Multiparametric prostate MR imaging “allows for imaging-based identification of prostate cancer, which may improve diagnostic accuracy for high-risk tumors,” the authors explained. These images are electronically superimposed in real time on transrectal ultrasound images by targeted (MR)/ultrasound fusion–guided biopsy platforms. “Numerous targeted biopsy platforms exist and are capable of performing biopsies of suspicious prostate regions on multiparametric prostate MR imaging,” the authors noted.

“Targeted MR/ultrasound fusion–guided biopsy diagnosed 461 prostate cancer cases, and standard biopsy diagnosed 469 cases. There was exact agreement between targeted and standard biopsy in 690 men (69%) undergoing biopsy,” the researchers reported. Targeted biopsy, however, diagnosed 30% more high-risk cancers than standard biopsy (173 vs 122 cases, P < .001) and 17% fewer low-risk cancers (213 vs 258 cases, P < .001).

Combining standard biopsy cores with the targeted approach led to an additional 103 cases (22%), but mostly low-risk prostate cancer was diagnosed (83% low risk, 12% intermediate risk, and 5% high risk). “This equated to a number needed to biopsy with standard biopsy in addition to targeted biopsy of 200 men to diagnose 1 additional high-risk cancer,” the researchers stated. “Furthermore, for every additional case of high-risk cancer diagnosed, 17 additional cases of low-risk cancer would be diagnosed.”

Targeted biopsy was also better at predicting whole-gland pathology at prostatectomy than standard biopsy or the two approaches combined. The sensitivity of targeted biopsy was 77% vs 53% for standard biopsy, and the specificities were similar, 68% vs 66%.

Study Implications

“This study demonstrated that targeted biopsy could significantly change the distribution of risk in men newly diagnosed with prostate cancer toward diagnosis of more high-risk disease,” the authors concluded. “Although these improvements in risk stratification could translate into substantial clinical benefits, it is important to recognize that this study is preliminary with regard to clinical endpoints such as recurrence of disease and prostate cancer–specific mortality. These findings provide a strong rationale for the conduct of randomized clinical trials to determine the effect of targeted biopsy on clinical outcomes.”  

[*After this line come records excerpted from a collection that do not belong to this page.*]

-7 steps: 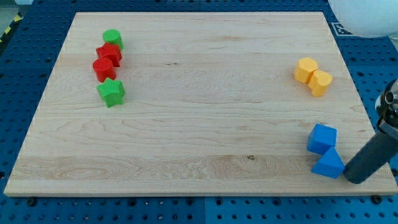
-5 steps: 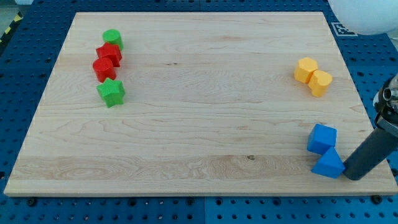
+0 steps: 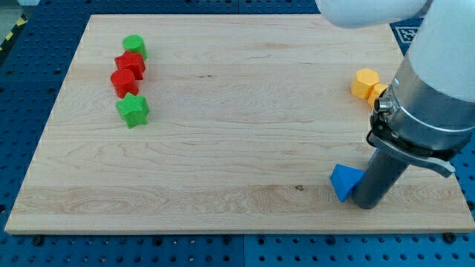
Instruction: Push the blue triangle diagonally to the bottom right side of the green star
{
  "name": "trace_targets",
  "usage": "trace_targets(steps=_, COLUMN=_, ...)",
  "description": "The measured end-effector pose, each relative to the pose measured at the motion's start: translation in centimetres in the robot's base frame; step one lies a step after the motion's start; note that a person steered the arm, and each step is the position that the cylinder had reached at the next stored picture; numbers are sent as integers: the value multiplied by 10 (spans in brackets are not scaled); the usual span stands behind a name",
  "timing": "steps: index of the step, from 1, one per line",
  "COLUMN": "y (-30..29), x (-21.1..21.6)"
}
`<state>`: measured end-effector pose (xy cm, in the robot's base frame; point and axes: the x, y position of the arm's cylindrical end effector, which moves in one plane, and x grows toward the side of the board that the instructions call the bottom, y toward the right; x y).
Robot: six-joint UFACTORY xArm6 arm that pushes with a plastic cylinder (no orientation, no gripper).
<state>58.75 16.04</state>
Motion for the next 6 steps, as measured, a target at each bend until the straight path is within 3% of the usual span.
trace_targets(steps=6, y=-27, x=-35)
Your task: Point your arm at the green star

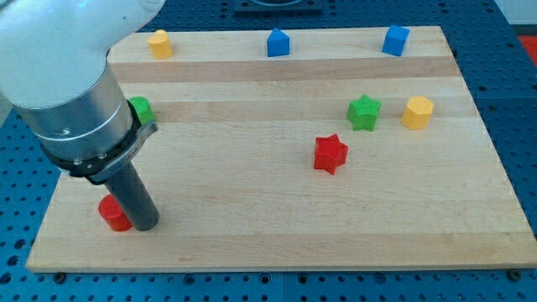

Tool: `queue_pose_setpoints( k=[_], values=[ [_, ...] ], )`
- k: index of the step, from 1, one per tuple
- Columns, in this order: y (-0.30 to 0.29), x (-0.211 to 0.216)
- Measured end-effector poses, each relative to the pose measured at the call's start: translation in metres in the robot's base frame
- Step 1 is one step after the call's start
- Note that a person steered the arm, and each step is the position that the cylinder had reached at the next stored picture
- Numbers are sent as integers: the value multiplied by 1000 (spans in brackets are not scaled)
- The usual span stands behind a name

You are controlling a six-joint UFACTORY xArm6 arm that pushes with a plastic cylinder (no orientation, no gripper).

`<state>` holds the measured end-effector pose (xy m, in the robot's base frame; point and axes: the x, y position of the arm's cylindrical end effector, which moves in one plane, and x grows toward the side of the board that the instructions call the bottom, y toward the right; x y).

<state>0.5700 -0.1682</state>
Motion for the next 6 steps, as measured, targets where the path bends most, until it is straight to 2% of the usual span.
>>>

In an accompanying editorial, Lawrence H. Schwartz, MD, of Columbia University College of Physicians and Surgeons, New York, and JAMA Associate Editor Ethan Basch, MD, of the University of North Carolina, Chapel Hill, noted that “any new technology that improves the ability of biopsy to distinguish between men with lower- and higher-risk cancers has the potential to influence clinical decisions and improve patient outcomes.” The editorialists cautioned, however, that “a new test should not be widely adopted in the absence of direct evidence showing benefits on quality of life, life expectancy, or ideally both.” ■

Siddiqui MM, et al: JAMA 313:390-397, 2015.

Schwartz LH, Basch E: JAMA 313:367-368, 2015.